What the task requires. Reproduce the records below exactly, but only between the lines holding "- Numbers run" and "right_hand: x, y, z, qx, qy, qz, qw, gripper", inclusive.
Task inputs: Begin
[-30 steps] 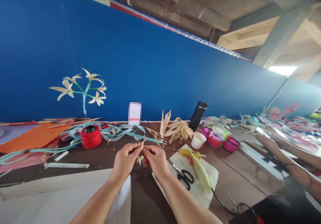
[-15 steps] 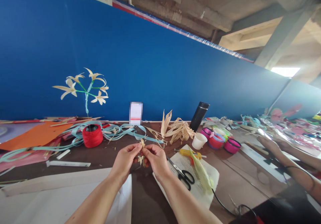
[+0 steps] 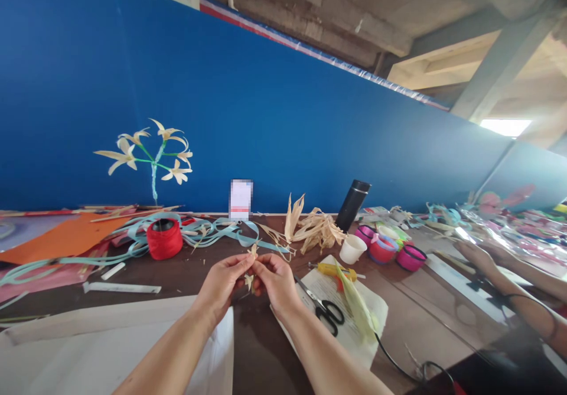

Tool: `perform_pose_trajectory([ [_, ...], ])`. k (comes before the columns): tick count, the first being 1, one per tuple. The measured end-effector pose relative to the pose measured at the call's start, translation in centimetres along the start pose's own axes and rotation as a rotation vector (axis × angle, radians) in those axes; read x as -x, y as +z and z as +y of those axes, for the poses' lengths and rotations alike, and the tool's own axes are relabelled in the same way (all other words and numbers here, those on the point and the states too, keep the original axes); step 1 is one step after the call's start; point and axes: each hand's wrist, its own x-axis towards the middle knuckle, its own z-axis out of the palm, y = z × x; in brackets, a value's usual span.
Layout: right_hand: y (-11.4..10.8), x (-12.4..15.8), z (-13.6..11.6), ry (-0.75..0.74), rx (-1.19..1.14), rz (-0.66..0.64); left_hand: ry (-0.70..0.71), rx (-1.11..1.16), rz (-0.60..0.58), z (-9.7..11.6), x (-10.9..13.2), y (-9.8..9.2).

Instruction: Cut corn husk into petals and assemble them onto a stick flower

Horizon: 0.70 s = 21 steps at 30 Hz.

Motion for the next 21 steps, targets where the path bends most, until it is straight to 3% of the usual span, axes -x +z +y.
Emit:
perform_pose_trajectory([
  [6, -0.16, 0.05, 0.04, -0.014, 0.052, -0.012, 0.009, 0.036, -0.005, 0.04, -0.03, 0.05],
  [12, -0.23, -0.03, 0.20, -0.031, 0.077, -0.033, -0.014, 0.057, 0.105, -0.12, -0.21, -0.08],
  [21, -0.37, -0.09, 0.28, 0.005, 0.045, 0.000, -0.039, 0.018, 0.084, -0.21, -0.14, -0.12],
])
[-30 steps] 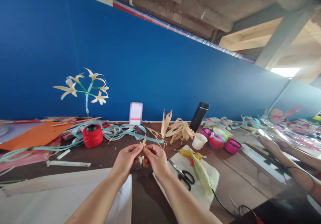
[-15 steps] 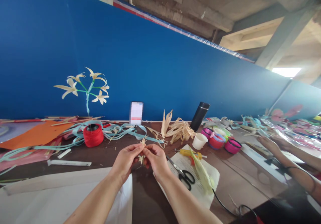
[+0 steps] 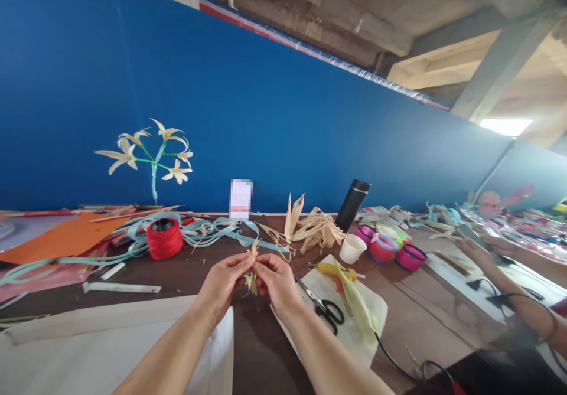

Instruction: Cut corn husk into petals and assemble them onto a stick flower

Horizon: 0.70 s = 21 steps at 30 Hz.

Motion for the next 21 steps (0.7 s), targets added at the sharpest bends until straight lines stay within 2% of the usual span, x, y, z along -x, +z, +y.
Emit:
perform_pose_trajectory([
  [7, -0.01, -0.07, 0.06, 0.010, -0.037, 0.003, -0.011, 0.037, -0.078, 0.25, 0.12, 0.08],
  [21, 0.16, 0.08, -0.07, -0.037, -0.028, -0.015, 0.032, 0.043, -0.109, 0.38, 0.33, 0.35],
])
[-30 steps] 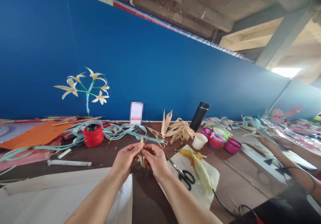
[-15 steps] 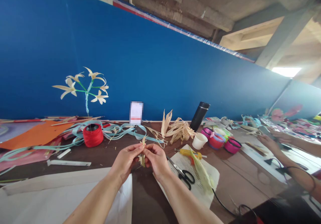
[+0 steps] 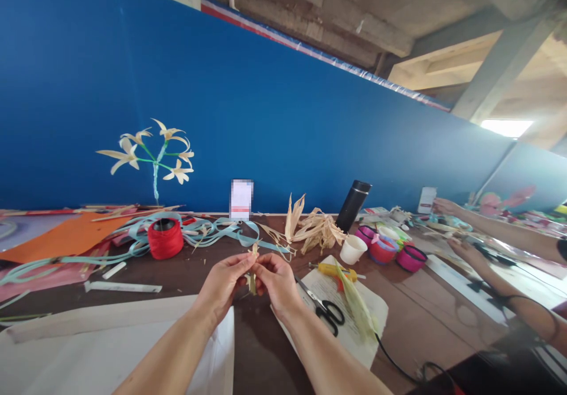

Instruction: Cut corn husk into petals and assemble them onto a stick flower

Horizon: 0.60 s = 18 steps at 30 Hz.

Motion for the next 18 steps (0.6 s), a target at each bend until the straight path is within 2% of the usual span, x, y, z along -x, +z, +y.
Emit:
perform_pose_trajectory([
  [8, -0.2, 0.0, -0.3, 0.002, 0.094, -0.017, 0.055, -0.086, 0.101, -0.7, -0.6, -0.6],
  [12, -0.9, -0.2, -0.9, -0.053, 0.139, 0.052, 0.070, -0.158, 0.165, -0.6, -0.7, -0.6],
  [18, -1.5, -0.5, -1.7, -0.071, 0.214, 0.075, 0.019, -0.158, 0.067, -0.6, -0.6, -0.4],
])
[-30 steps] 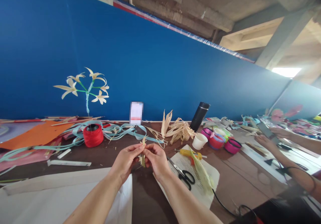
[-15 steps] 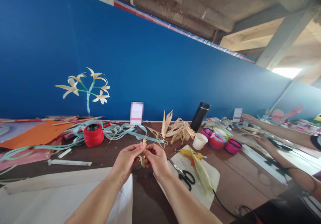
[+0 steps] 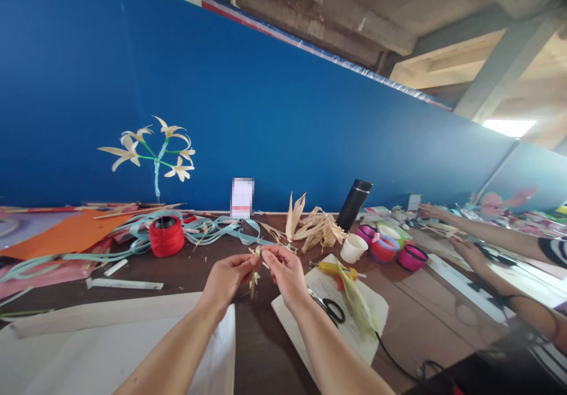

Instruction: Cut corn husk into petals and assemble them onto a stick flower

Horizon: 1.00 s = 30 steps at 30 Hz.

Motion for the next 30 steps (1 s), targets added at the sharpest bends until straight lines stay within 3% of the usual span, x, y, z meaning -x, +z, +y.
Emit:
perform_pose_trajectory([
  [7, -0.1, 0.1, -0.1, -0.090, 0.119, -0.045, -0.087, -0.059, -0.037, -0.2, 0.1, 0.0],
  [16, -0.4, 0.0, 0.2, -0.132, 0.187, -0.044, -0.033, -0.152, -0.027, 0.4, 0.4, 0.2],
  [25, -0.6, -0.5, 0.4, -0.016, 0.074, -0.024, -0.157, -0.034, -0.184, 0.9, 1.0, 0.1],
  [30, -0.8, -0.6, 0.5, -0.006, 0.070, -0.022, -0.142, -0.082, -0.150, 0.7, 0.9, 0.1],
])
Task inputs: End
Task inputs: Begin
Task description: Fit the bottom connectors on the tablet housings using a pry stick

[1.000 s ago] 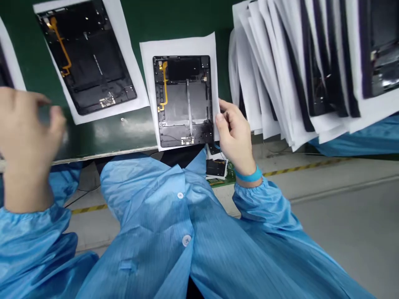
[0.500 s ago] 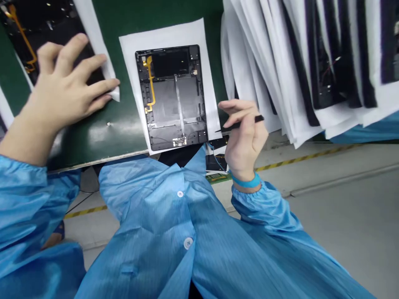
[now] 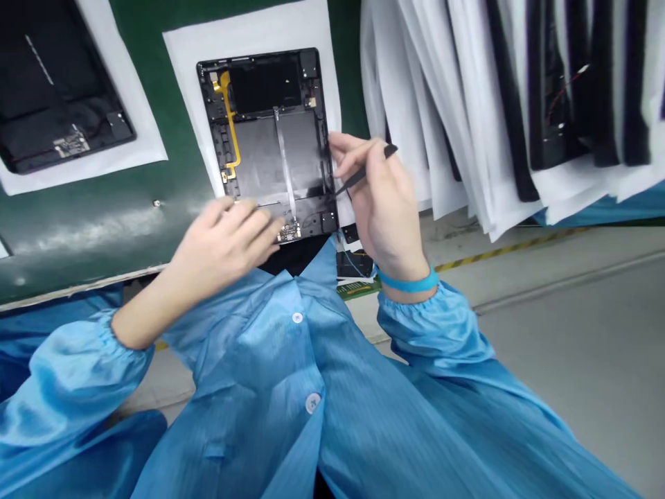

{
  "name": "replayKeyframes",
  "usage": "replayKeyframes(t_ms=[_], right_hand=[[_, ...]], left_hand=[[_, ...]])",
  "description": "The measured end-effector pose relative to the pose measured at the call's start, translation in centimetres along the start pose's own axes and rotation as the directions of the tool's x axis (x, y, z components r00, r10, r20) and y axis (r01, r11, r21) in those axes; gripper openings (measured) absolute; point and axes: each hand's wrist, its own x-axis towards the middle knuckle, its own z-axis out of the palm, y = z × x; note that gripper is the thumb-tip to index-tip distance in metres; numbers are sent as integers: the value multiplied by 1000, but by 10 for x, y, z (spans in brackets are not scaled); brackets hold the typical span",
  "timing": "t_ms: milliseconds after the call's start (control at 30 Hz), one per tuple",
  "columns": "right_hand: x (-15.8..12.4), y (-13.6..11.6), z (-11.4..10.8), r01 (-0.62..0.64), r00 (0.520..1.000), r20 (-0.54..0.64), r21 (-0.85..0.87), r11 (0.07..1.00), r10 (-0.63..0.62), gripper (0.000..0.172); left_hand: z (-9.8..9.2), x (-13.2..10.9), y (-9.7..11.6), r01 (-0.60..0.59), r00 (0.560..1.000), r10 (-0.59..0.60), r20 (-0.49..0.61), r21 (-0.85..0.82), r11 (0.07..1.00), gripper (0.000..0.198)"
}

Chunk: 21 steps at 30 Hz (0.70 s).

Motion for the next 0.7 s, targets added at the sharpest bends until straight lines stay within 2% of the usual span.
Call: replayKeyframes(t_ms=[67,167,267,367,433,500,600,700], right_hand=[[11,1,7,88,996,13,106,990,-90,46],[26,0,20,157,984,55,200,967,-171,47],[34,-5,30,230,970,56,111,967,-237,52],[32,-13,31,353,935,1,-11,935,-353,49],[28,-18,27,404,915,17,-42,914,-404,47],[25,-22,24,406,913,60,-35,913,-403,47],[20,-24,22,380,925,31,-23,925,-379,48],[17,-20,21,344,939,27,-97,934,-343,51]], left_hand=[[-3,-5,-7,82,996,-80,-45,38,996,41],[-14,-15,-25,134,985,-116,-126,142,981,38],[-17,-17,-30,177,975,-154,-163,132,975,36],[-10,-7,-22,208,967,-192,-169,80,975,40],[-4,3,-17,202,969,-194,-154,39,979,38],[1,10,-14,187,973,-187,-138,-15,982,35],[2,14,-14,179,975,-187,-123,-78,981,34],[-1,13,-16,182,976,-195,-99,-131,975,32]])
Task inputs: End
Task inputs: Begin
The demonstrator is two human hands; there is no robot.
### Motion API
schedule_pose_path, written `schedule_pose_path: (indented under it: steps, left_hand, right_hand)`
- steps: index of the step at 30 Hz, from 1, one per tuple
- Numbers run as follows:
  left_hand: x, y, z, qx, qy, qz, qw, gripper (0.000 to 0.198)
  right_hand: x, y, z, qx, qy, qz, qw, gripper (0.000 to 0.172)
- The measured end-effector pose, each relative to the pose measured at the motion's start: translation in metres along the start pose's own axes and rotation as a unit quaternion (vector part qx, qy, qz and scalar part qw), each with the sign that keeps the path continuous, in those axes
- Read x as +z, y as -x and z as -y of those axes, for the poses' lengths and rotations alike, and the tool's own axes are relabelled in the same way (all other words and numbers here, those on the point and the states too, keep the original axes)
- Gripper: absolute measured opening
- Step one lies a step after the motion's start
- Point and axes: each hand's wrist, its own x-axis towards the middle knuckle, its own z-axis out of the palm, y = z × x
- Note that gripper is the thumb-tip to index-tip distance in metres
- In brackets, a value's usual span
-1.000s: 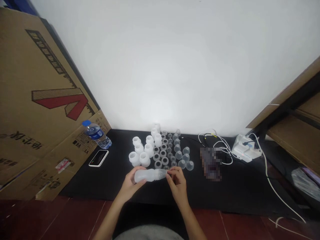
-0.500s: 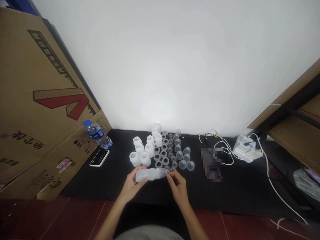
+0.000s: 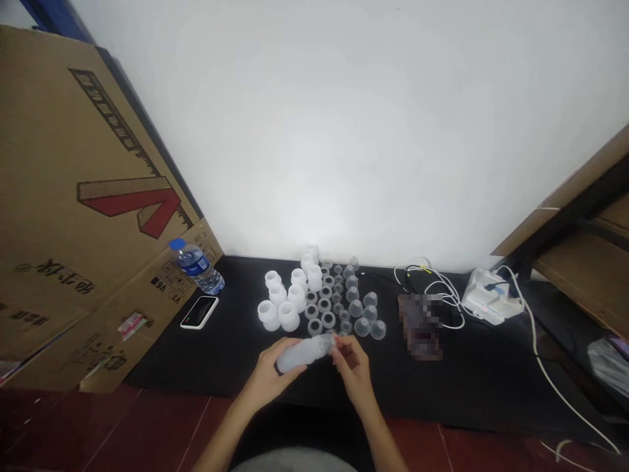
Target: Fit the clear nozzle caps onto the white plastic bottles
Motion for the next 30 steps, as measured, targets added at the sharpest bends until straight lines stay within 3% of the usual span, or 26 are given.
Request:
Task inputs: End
Answer to this task.
- Numbers run as follows:
  left_hand: x, y, z, qx, qy, qz, qw, gripper (0.000 to 0.198)
  right_hand: x, y, z, qx, qy, qz, qw, gripper (0.000 to 0.172)

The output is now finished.